WHAT YOU NEED TO DO:
When you transcribe the listing that follows, keep every line exact and omit the pictures.

DATASET EXTRACT:
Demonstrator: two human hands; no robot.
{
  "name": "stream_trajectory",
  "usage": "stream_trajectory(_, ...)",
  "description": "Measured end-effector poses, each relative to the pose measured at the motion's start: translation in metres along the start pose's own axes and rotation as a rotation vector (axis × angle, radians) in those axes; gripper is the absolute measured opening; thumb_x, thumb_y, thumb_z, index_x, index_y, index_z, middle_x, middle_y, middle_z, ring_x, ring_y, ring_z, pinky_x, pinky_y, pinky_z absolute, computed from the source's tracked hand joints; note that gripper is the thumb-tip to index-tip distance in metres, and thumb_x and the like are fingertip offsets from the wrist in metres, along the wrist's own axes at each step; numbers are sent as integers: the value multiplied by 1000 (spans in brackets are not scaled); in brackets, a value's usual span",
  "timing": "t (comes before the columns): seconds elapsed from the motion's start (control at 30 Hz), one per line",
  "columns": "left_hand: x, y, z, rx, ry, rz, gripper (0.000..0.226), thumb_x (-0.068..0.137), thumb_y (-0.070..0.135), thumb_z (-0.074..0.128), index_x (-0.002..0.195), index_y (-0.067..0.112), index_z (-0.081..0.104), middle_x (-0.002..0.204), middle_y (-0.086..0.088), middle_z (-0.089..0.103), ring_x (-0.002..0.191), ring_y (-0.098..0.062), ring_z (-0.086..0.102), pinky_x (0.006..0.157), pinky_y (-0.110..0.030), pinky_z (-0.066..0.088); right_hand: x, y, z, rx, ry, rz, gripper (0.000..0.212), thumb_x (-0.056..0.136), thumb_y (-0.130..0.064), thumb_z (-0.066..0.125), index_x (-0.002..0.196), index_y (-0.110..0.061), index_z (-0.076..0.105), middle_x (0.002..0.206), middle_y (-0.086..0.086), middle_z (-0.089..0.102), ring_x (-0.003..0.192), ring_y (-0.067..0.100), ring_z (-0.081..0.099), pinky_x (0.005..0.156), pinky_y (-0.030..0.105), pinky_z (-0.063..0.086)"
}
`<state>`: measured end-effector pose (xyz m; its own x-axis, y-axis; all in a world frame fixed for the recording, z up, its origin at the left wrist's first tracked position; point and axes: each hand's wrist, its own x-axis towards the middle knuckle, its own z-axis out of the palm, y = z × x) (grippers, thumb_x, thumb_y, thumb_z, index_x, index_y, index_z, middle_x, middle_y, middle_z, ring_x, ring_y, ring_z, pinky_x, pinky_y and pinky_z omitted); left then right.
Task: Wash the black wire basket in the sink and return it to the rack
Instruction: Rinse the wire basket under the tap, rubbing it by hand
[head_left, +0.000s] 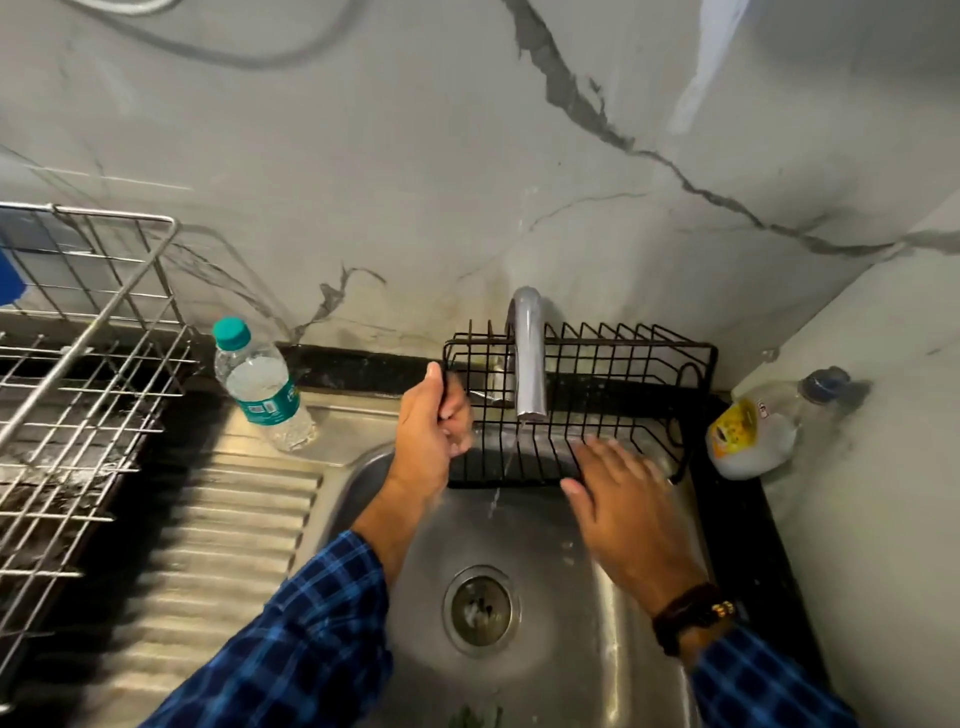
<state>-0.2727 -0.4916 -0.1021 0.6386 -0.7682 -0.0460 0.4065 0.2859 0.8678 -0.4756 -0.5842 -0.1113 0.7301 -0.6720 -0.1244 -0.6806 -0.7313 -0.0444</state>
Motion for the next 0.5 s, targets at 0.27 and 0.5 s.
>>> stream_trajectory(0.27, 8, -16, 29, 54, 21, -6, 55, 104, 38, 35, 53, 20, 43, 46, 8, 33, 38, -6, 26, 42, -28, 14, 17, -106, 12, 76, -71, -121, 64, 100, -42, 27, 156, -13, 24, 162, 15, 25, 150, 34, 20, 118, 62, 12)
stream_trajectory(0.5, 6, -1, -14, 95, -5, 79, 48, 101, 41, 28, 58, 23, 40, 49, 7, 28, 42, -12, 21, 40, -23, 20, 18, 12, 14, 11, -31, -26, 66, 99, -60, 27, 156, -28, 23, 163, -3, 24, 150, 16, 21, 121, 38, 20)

EXERCISE SOLUTION:
Demonstrator: two human hands; no robot.
{
  "name": "stream_trajectory",
  "usage": "stream_trajectory(_, ...)",
  "description": "Measured end-effector poses, each relative to the pose measured at the motion's start: translation in metres along the start pose's own axes and rotation as a rotation vector (axis × angle, radians) in those axes; gripper is the absolute measured opening; thumb_x, thumb_y, thumb_z, index_x, index_y, index_z, middle_x, middle_y, middle_z, ring_x, ring_y, ring_z, pinky_x, pinky_y, pinky_z absolute, computed from the source's tracked hand joints; note that gripper is the thumb-tip to index-tip distance in metres, and thumb_x and the like are fingertip offsets from the wrist in metres, along the wrist's own axes at each step; numbers are sent as integers: the value multiplied by 1000 (spans in brackets are not scaled); in brackets, a value's usual span",
  "timing": "t (comes before the columns): seconds elapsed from the motion's start (control at 30 Hz), one per line",
  "columns": "left_hand: x, y, z, rx, ry, rz, gripper (0.000..0.226), thumb_x (-0.068..0.137), thumb_y (-0.070..0.135), thumb_z (-0.074..0.128), index_x (-0.002..0.195), index_y (-0.067..0.112), index_z (-0.081..0.104), middle_x (-0.002..0.204), middle_y (-0.086..0.088), middle_z (-0.089..0.103), ring_x (-0.002..0.191), ring_y (-0.098..0.062), ring_z (-0.086..0.102), pinky_x (0.006..0.157), pinky_y (-0.110..0.030), pinky_z (-0.066..0.088); right_hand: x, y, z, rx, ry, rz, gripper (0.000..0.212), thumb_x (-0.056..0.136), thumb_y (-0.130..0.064), thumb_z (-0.066..0.125), index_x (-0.002..0.196), index_y (-0.110..0.061), index_z (-0.076..0.105), middle_x (0.002..0.206), middle_y (-0.086..0.086), middle_z (-0.089..0.102), ring_x (-0.003..0.192), ring_y (-0.067..0.100), ring_z (-0.081..0.099), pinky_x (0.005..0.156), pinky_y (-0.030..0.105), pinky_z (-0.063..0.086)"
}
`<state>`: measured end-effector pose (xyz m; its own x-axis, y-axis; all in a world frame fixed for the recording, z up, its origin at the left wrist's first tracked position; point and axes: each hand's wrist, its own x-axis towards the middle knuckle, its own z-axis out of the palm, y = z × x) (grippers, thumb_x, thumb_y, thumb_z, index_x, index_y, index_z, middle_x, middle_y, middle_z, ring_x, ring_y, ring_z, pinky_x, pinky_y and pinky_z omitted); left then right.
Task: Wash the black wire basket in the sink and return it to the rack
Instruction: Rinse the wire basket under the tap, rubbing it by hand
[head_left, +0.000s] 
<state>-0.2727 -0.4916 -0.1021 0.6386 -0.7682 -0.0460 0.4065 0.2859 0.8678 -0.4756 -0.5842 -0.1113 0.7301 -0.6720 -0.1244 -0.6806 -0.7313 -0.0444</state>
Motion for the next 0.5 s, targets at 0.27 and 0.5 s.
>>> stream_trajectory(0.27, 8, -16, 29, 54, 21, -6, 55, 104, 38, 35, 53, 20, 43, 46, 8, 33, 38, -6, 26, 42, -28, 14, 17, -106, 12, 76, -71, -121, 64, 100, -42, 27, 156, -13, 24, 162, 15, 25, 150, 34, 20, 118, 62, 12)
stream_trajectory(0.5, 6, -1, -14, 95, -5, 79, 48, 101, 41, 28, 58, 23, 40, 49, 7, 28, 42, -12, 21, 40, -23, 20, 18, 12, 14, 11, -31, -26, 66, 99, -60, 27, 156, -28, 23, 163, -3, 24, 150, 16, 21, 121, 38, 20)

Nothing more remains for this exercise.